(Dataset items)
☆ ☆ ☆ ☆ ☆

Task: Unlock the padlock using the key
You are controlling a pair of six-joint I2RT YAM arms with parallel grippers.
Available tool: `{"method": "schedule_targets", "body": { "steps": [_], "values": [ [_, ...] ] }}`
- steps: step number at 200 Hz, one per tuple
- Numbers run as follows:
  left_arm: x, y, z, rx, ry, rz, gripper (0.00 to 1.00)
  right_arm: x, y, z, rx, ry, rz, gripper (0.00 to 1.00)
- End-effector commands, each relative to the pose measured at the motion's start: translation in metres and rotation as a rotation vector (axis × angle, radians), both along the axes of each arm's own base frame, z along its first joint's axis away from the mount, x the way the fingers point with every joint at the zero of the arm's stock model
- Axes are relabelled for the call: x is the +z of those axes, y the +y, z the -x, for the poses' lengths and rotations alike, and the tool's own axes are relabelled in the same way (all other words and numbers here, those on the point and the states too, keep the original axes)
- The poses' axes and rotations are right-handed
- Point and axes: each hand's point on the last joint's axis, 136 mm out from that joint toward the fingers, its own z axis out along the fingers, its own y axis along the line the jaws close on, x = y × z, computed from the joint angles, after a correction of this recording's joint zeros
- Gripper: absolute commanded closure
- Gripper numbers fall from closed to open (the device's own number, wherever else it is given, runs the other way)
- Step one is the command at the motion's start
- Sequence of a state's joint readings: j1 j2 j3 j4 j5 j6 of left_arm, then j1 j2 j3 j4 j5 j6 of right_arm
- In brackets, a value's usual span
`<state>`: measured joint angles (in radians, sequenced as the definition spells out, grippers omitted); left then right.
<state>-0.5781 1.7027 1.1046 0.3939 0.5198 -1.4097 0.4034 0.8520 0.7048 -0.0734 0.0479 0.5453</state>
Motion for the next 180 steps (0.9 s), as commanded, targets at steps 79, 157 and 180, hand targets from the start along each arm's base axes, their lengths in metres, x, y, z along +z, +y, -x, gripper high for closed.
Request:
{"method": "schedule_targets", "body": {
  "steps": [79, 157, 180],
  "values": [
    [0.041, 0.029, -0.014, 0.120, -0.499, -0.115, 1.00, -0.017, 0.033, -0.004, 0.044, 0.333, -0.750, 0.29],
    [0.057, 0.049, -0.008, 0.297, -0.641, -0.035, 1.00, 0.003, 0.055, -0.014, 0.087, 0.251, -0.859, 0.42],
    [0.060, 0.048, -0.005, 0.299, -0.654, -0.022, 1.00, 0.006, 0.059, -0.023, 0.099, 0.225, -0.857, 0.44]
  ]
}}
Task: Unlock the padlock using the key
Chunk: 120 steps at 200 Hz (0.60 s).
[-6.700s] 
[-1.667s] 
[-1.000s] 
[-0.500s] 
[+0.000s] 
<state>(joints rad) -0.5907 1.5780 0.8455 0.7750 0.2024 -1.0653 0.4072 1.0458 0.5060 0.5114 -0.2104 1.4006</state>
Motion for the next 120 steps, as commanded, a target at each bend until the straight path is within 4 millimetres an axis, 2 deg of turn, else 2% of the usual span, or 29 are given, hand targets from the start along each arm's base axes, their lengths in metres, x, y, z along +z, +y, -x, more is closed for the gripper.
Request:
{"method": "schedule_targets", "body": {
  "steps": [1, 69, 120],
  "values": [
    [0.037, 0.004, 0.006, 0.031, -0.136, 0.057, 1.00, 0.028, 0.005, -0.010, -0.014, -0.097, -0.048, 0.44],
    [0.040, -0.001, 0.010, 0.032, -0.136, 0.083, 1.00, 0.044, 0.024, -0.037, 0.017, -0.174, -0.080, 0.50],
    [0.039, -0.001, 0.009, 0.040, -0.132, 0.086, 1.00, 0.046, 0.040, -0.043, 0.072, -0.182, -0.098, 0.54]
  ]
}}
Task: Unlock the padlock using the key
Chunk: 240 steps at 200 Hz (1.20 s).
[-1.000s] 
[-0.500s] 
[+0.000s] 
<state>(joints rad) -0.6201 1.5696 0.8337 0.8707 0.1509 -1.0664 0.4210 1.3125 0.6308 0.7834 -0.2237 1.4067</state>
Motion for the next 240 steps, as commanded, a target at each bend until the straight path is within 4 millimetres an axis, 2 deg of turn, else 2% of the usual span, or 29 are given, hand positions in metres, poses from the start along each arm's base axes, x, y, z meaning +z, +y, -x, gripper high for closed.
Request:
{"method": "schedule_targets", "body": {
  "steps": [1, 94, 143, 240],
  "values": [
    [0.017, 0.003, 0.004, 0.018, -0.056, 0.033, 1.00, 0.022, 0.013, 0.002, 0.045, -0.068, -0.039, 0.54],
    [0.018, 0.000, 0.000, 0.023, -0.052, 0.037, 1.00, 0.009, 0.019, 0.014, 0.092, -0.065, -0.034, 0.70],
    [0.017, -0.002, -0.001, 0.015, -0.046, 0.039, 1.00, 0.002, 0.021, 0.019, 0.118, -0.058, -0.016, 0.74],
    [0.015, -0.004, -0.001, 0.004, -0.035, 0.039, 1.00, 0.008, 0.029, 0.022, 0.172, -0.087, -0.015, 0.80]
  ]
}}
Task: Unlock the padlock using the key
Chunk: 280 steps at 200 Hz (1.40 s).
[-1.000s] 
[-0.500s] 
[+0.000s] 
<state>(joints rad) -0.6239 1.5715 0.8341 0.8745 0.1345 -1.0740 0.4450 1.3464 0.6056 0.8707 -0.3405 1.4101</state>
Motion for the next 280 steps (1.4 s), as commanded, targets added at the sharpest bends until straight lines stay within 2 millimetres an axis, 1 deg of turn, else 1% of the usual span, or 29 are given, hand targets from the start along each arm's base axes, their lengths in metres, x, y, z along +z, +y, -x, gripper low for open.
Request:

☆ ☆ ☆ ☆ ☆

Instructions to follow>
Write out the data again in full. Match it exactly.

Exercise response>
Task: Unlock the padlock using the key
You are controlling a pair of six-joint I2RT YAM arms with parallel grippers.
Available tool: `{"method": "schedule_targets", "body": { "steps": [_], "values": [ [_, ...] ] }}`
- steps: step number at 200 Hz, one per tuple
- Numbers run as follows:
  left_arm: x, y, z, rx, ry, rz, gripper (0.00 to 1.00)
  right_arm: x, y, z, rx, ry, rz, gripper (0.00 to 1.00)
- End-effector commands, each relative to the pose measured at the motion's start: translation in metres and rotation as a rotation vector (axis × angle, radians), both along the axes of each arm's own base frame, z along its first joint's axis away from the mount, x the way the fingers point with every joint at the zero of the arm's stock model
- Axes are relabelled for the call: x is the +z of those axes, y the +y, z the -x, for the poses' lengths and rotations alike, and the tool's own axes are relabelled in the same way (all other words and numbers here, those on the point and the states too, keep the original axes)
- The poses' axes and rotations are right-handed
- Point and axes: each hand's point on the last joint's axis, 136 mm out from that joint toward the fingers, its own z axis out along the fingers, its own y axis along the line the jaws close on, x = y × z, computed from the joint angles, after a correction of this recording's joint zeros
- Gripper: absolute commanded closure
- Gripper numbers fall from closed to open (the device's own number, wherever else it is given, runs the other way)
- Step one is the command at the motion's start
- Sequence of a state's joint readings: j1 j2 j3 j4 j5 j6 of left_arm, then j1 j2 j3 j4 j5 j6 of right_arm
- In brackets, a value's usual span
`<state>`: measured joint angles (in radians, sequenced as the definition spells out, grippers omitted); left then right.
<state>-0.5781 1.7027 1.1046 0.3939 0.5198 -1.4097 0.4034 0.8520 0.7048 -0.0734 0.0479 0.5453</state>
Motion for the next 180 steps (0.9 s), as commanded, targets at steps 79, 157 and 180, hand targets from the start along each arm's base axes, their lengths in metres, x, y, z along +z, +y, -x, gripper high for closed.
Request:
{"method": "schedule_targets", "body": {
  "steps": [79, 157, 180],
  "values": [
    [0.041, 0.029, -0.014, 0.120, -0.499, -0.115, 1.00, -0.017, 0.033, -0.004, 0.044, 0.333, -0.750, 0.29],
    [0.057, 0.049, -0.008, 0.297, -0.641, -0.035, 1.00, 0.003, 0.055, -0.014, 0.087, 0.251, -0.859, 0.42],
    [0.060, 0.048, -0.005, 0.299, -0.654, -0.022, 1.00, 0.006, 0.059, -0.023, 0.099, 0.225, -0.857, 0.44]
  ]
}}
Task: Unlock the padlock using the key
Chunk: 120 steps at 200 Hz (0.60 s).
[-6.700s] 
[-1.667s] 
[-1.000s] 
[-0.500s] 
[+0.000s] 
<state>(joints rad) -0.5907 1.5780 0.8455 0.7750 0.2024 -1.0653 0.4072 1.0458 0.5060 0.5114 -0.2104 1.4006</state>
Motion for the next 120 steps, as commanded, a target at each bend until the straight path is within 4 millimetres an axis, 2 deg of turn, else 2% of the usual span, or 29 are given, hand targets from the start along each arm's base axes, their lengths in metres, x, y, z along +z, +y, -x, more is closed for the gripper.
Request:
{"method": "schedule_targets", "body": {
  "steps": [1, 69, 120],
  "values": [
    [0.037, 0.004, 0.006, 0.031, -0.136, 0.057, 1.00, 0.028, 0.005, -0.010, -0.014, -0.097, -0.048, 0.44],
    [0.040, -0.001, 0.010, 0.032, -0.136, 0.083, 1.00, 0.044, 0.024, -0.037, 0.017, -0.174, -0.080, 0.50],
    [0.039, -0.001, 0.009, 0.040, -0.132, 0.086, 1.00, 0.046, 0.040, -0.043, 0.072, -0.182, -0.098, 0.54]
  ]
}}
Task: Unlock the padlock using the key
Chunk: 240 steps at 200 Hz (1.20 s).
[-1.000s] 
[-0.500s] 
[+0.000s] 
<state>(joints rad) -0.6201 1.5696 0.8337 0.8707 0.1509 -1.0664 0.4210 1.3125 0.6308 0.7834 -0.2237 1.4067</state>
Motion for the next 240 steps, as commanded, a target at each bend until the straight path is within 4 millimetres an axis, 2 deg of turn, else 2% of the usual span, or 29 are given, hand positions in metres, poses from the start along each arm's base axes, x, y, z meaning +z, +y, -x, gripper high for closed.
Request:
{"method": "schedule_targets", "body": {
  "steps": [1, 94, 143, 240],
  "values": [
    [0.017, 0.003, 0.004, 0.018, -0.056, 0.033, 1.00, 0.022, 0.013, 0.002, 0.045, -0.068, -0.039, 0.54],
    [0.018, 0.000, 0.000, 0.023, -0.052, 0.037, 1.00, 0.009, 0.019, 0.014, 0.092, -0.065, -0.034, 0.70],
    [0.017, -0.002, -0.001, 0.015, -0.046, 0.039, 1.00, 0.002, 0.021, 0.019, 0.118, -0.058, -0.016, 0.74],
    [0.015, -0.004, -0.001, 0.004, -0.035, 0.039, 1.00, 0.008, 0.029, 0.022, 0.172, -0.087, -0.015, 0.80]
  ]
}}
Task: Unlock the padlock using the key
Chunk: 280 steps at 200 Hz (1.40 s).
[-1.000s] 
[-0.500s] 
[+0.000s] 
<state>(joints rad) -0.6239 1.5715 0.8341 0.8745 0.1345 -1.0740 0.4450 1.3464 0.6056 0.8707 -0.3405 1.4101</state>
Motion for the next 280 steps (1.4 s), as commanded, targets added at the sharpest bends until straight lines stay within 2 millimetres an axis, 1 deg of turn, else 1% of the usual span, or 29 are given, hand targets from the start along each arm's base axes, their lengths in metres, x, y, z along +z, +y, -x, gripper low for open.
Request:

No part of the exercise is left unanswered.